> Instructions to follow:
Copy out every line of the data that has the word "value" somewhere in it.

> Information provided:
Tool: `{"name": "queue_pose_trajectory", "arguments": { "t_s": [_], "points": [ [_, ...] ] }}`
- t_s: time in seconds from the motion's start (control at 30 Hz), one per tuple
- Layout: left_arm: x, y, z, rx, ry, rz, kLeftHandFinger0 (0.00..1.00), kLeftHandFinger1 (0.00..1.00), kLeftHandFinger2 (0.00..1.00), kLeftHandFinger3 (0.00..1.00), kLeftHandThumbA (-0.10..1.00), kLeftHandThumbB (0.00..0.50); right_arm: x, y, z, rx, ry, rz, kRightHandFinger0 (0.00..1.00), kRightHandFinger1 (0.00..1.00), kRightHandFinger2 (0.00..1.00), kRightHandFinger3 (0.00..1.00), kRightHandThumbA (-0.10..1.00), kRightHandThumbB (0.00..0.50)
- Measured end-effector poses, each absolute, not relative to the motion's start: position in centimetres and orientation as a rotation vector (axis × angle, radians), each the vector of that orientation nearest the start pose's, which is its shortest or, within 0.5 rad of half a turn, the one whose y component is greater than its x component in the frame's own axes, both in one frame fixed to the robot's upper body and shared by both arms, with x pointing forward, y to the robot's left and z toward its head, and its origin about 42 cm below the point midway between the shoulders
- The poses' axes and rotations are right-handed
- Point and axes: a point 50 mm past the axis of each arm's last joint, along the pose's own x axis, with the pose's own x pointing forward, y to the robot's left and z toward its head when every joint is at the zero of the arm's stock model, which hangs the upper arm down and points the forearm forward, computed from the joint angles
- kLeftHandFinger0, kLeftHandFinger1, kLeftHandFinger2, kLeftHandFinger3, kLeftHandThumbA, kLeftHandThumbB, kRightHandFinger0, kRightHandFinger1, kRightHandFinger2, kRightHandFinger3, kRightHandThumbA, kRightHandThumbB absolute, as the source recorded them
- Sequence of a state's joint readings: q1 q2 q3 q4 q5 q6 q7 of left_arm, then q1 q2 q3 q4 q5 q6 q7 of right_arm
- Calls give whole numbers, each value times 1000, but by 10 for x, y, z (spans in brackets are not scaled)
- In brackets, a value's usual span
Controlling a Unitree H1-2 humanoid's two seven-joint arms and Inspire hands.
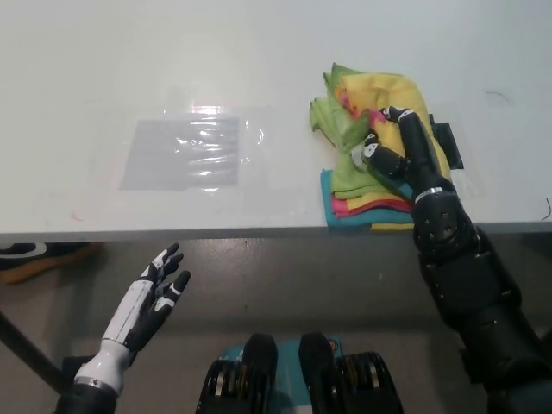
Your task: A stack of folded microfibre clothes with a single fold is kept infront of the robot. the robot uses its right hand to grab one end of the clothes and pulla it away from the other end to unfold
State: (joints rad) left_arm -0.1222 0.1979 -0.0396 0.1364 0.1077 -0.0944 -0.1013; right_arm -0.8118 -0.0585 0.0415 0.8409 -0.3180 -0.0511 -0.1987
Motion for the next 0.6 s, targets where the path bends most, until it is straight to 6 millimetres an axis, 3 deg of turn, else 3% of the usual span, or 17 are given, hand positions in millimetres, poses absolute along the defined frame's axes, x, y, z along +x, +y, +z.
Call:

> Answer to the problem:
- Calls give whole numbers, each value times 1000, but by 10 for x, y, z (spans in brackets are not scaled)
- In brackets, a value's usual span

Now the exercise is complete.